Rose Village Lottum
The Dutch-Limburg village of Lottum is the rose village of the Netherlands. No less than 70% of Dutch rose production comes from this picturesque village. Everything in Lottum breathes roses: the Rosary (Rozenhof), the cycling and walking routes, the rose gardens and of course the biennial rose festival. On the initiative of the Rozenhof Lottum Foundation (Stichting Rozenhof Lottum), a walking route was set out in 2016 to commemorate Bishop Frans Schraven from Lottum. The 9.9 kilometer long Schravenpad (Schraven Trail) starts at the market square of Lottum and leads among other things along three chapels in Lottum, Huys Kaldenbroek and the river Meuse. The walk is signposted with route signs with the image of Mgr. Schraven.
The Rosary (Rozenhof)
The Rosary (Rozenhof) is located in the center of Lottum, near the market square. This rose garden with an area of 6,000 square meters is the only place in the Netherlands where almost all roses with the Dutch predicate “Excellence Rose” and almost all with the German predicate “ADR-Rose” stand together. Furthermore, there is an Excellence inspection garden in the rose garden. The roses that stand here are judged whether they qualify for the “Excellence Rose” designation. The Rosary is open every day from 1 May to 1 November from 10 am to 5 pm. Access to the rose garden costs € 2.50. For persons under the age of 18 the entrance is free.
Mgr. Schraven Rose
The bond between Bishop Frans Schraven and the rose village of Lottum where he was born and where his family played an important role as a tree and rose grower, is symbolized in the Schravenpad (Schraven Trail) with a special Mgr. Schraven rose planted in the Mgr. Schravenlaan in Lottum. The blood-red color of the rose is symbolic of the blood of the martyrs.
Saint Quirinus Chapel
A deed from 1651 shows the coat of arms of Lottum with Saint Quirinus depicted on it. Although his life history is not entirely clear, it is believed that this Roman soldier died in torture in 120 because he converted to Christianity. Christians were often persecuted in the first centuries of Christianity. The Saint Quirinus chapel was probably founded around 1638 by Jacob van den Hondskamp, church master of the parish Lottum and a devout man. He made an annual pilgrimage to the monastery of Sant Quirin of Nuyss (or Neuss), where the bones of Quirinus were kept in an abbey. The chapel was destroyed by war violence on November 23, 1944. The statue of St. Quirinus emerged from the rubble unharmed, only his lance was bent. In 1946 a new chapel was built with material from the destroyed parish church. This chapel wasn’t rebuild on the original location, but a few hundred meters further in the direction of the village center, on the junction of two roads.
Village of Roses
Around 1930, more than half of the Dutch garden roses were produced in and around the rose village of Lottum. In 1975, the village of about 2,000 inhabitants had no less than 120 rose nurseries. The Wielhouterveldweg not only runs along the rose fields that have given Lottum the fame as the ‘rose’ village of the Netherlands, but also offers a view on the Houthuizer Mill.
Holy Family Chapel
Houthuizen is one of the oldest hamlets of Lottum. During the 1940-1945 war, Houthuizen was almost spared from war violence. Out of gratitude for this, a devotional chapel was built in 1947. In the chapel is an image of the Holy Family: Joseph, Mary and Jesus. In the niche above the entrance is a statue of Henri Belletable, the founder of the arch-brotherhood of the Holy Family. This is in remembrance of the fact that this chapel was founded in the year in which the centenary was celebrated of its blissful death. The chapel is popularly called ’t Kapelke van Houteze and has its own board and volunteers who provide maintenance and decoration of the chapel and its surroundings. In May and October the rosary is prayed on Sunday afternoon in the chapel.

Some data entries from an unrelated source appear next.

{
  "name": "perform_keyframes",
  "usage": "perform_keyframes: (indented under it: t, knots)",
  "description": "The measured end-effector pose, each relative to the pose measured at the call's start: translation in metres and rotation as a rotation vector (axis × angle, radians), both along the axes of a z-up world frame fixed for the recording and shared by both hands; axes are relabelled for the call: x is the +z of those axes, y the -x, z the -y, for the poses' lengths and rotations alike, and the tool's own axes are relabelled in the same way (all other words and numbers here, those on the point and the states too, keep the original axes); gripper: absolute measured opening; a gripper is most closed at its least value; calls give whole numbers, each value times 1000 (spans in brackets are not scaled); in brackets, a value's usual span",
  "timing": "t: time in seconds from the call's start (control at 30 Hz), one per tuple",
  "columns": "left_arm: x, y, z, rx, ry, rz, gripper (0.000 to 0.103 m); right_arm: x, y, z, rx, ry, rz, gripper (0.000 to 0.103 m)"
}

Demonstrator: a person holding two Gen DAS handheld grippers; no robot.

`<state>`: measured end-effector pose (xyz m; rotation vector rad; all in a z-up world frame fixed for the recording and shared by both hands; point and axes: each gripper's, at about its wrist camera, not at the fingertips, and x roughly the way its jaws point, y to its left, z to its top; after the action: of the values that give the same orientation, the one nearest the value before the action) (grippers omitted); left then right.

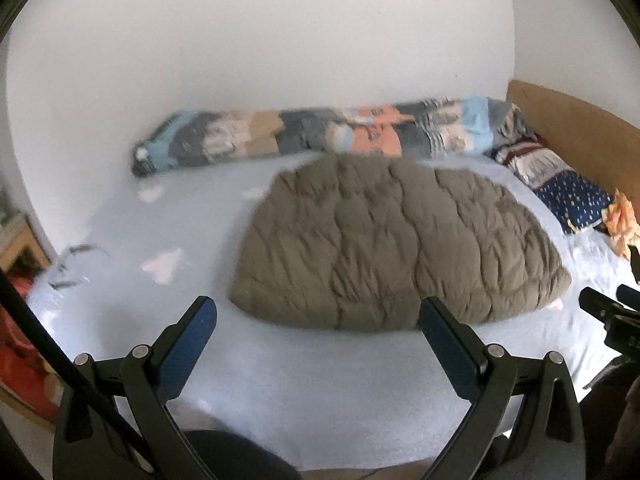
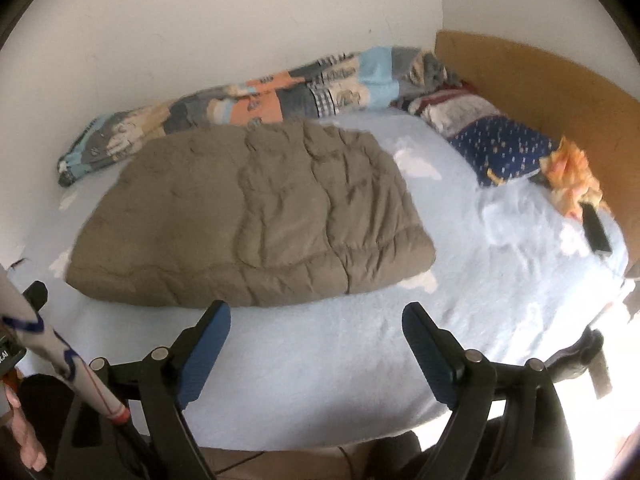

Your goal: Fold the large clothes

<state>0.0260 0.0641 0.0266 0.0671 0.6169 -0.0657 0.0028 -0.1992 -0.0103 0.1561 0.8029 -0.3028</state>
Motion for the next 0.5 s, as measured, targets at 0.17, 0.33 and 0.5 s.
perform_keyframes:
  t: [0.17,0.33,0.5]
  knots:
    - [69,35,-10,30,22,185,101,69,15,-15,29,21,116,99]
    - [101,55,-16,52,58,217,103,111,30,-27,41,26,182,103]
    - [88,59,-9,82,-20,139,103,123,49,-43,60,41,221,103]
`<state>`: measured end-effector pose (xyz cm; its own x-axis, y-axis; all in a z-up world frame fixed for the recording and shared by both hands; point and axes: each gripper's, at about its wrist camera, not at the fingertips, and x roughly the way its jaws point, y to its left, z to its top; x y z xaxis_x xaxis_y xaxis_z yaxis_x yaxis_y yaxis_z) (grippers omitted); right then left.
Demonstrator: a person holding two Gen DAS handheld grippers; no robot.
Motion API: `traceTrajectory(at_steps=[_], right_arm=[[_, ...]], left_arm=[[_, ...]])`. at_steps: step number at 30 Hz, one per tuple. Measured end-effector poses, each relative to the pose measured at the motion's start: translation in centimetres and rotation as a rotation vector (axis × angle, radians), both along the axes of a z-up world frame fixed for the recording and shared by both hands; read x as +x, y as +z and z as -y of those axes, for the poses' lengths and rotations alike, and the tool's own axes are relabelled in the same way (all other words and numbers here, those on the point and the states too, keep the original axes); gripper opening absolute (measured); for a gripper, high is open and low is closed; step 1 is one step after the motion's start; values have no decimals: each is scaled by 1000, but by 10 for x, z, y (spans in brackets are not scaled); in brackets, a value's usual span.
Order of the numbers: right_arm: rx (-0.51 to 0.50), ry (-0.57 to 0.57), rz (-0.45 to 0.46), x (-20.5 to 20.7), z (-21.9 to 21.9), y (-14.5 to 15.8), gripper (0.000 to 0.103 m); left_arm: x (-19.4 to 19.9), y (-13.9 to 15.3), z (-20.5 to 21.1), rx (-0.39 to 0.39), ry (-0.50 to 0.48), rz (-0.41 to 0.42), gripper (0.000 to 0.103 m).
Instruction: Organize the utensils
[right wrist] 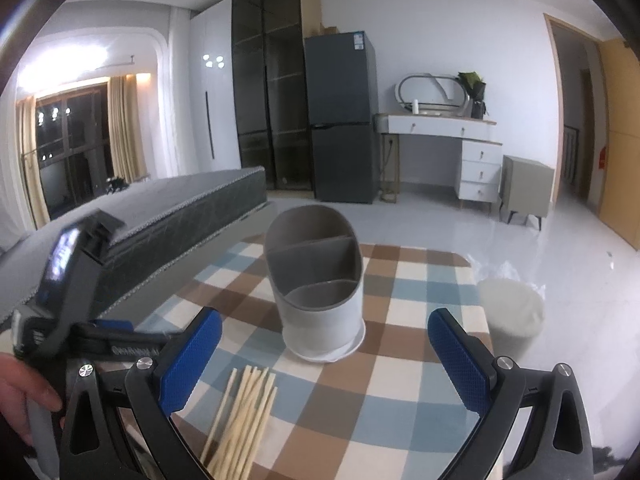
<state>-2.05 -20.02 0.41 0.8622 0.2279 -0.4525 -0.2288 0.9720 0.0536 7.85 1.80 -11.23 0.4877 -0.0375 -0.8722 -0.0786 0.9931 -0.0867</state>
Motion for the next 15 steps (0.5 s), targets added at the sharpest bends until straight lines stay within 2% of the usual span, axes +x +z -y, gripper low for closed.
traceTrajectory(at_steps=[5, 12, 13, 15], right_arm=[[-45, 2, -70, 20, -4, -15, 103], [-94, 24, -166, 39, -5, -35, 103], [-94, 26, -177, 40, -4, -36, 103], [-79, 30, -193, 43, -1, -39, 103]], left_arm=[[13, -39, 7, 15, -28, -165, 99], [23, -62, 16, 37, -45, -291, 90], [23, -63, 17, 42, -43, -299, 87], [22, -61, 19, 62, -48, -299, 86]])
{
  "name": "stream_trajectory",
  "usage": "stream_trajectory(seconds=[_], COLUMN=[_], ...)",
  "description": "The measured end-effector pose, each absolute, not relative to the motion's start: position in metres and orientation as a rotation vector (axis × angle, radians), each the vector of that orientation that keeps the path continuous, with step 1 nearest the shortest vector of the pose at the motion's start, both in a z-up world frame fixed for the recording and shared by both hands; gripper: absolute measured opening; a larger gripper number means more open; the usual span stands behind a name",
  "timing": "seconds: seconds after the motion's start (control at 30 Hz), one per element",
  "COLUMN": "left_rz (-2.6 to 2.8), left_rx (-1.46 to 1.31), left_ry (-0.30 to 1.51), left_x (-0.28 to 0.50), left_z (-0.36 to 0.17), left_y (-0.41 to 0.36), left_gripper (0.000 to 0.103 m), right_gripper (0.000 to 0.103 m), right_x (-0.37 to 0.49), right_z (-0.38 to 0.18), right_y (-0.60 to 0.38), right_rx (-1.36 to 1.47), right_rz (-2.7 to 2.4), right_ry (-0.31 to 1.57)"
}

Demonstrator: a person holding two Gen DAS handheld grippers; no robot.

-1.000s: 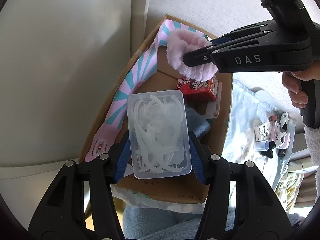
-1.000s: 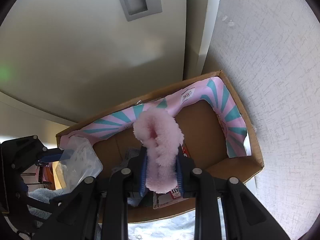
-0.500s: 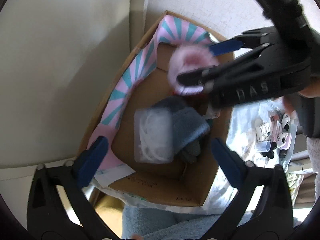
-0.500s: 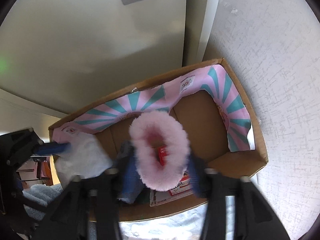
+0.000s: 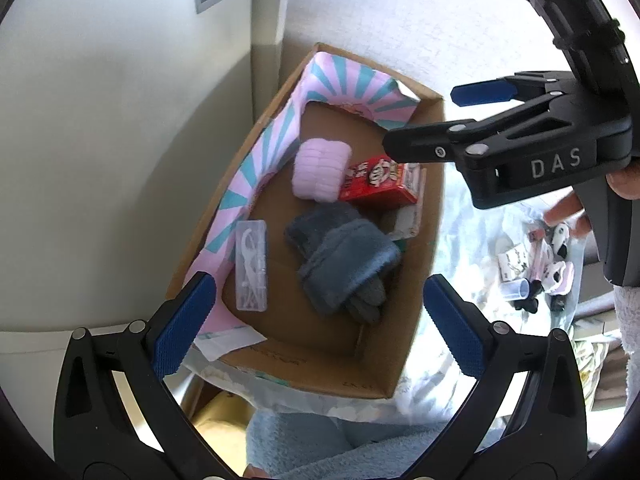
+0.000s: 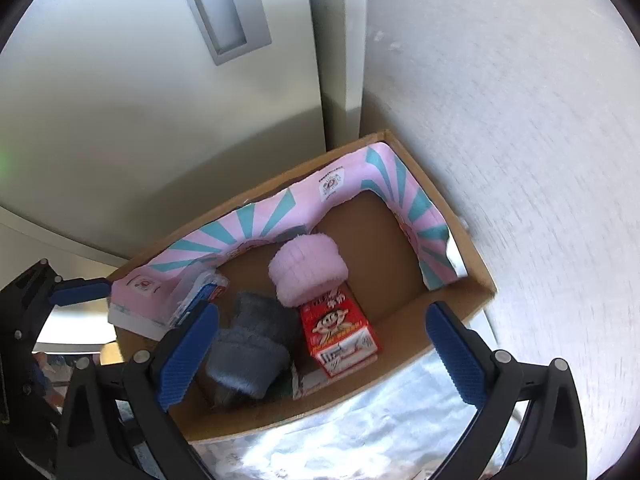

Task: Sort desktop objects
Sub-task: 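Open the left tool releasing the hair-tie box while the right releases the pink sock into the box, then move both tools back from the box to the cluttered sheet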

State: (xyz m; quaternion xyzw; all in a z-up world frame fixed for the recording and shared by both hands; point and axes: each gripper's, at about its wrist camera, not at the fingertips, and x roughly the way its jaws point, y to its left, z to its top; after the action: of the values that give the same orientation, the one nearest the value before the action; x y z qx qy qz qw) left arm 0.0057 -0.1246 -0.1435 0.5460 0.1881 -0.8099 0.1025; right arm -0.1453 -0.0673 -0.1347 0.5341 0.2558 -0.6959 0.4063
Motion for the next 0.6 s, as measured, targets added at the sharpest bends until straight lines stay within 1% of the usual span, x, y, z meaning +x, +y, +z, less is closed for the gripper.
stream_trajectory(seconds=[0.13,0.27,0.4,0.6], left_rz=[-2.438,-2.476,-2.533,-2.628], left_rx=[1.594,1.595,1.592,1.613], left_ry=[0.512,0.49,0.457,0.399], left_x=[0.009,0.009,0.004,-0.006], left_z=[-0.127,-0.114,-0.1,-0.083], left_y=[-0.118,-0.11,-0.096,-0.066], left_gripper=[0.103,0.103,0.103,0.103], right_gripper=[0.103,0.103,0.103,0.103], right_x=[-0.139,-0.136,-0.126,-0.115], right_z=[-0.126,-0.122,-0.105,-0.084], right_y=[-0.05,-0.029,-0.002,0.046], right_rx=[1.377,1.464,1.439,1.44], right_rz=[-1.767,-1.75,-1.83,-1.928], right_ry=[0.603,0.559,0.588,0.56])
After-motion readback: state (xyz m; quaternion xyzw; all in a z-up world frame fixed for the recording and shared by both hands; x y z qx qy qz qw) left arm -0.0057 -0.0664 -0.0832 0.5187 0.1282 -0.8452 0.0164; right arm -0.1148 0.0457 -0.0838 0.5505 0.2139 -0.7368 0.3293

Halfway along the route you can relax at Castle Kaldenbroek, where Mgr. Schraven was born and where also a memorial place was arranged for him. The French appearance of the high medieval country house, next to an old ruin and a few farm outbuildings, is unmistakably attractive. On the estate of Castle Kaldenbroek you can enjoy the terrace that is located in the old Sheepfold, called Huys Kaldenbroeck. Here, healthy drinks, organic soups, pastries and various other delicacies are served daily on the terrace. Huys Kaldenbroeck opened her doors in 2011 to inspire people to a more conscious way of life. This beautiful place in the middle of an unspoiled nature immediately gives a feeling of history and eternity. The authentic place touches people on their quest for health and happiness.
Mgr. Schraven Memorial
The life and martyrdom of Mgr. Frans Schraven still make a big impression after so many years, especially here at Huys Kaldenbroeck, where the motto “Sharing makes happy” is being pursued. Consider the memory cross here as a tribute to this Lottum missionary. He was burnt alive in China on 9 October 1937 by the Japanese army, because he stood up for thousands of refugees on his mission and to protect women from sexual violence.
A striking element in the Meuse valley is the Houthuizer Mill, along the road to Lottum near the Verlengde Molenbeek. This new belt mill stands on the site of the Lottum windmill that was blown up in 1944. The mill was rebuilt in 2008 from the first stone on its former site (known since 1440) and resembles the destroyed one as much as possible. The vanes are now running regularly again thanks to enthusiastic volunteers. The mill is open from May to the beginning of October on Tuesday and Thursday from 1 pm to 5 pm and on Saturday from 11 am to 5 pm. Excursions by appointment. A water mill, known under the name “De Oliemolen” or “De Houthuizer Watermolen”, was also located here until 1917.
The way back to Lottum leads through the nature reserve Kaldenbroek to the banks of the Meuse with a panoramic view over four villages on the river.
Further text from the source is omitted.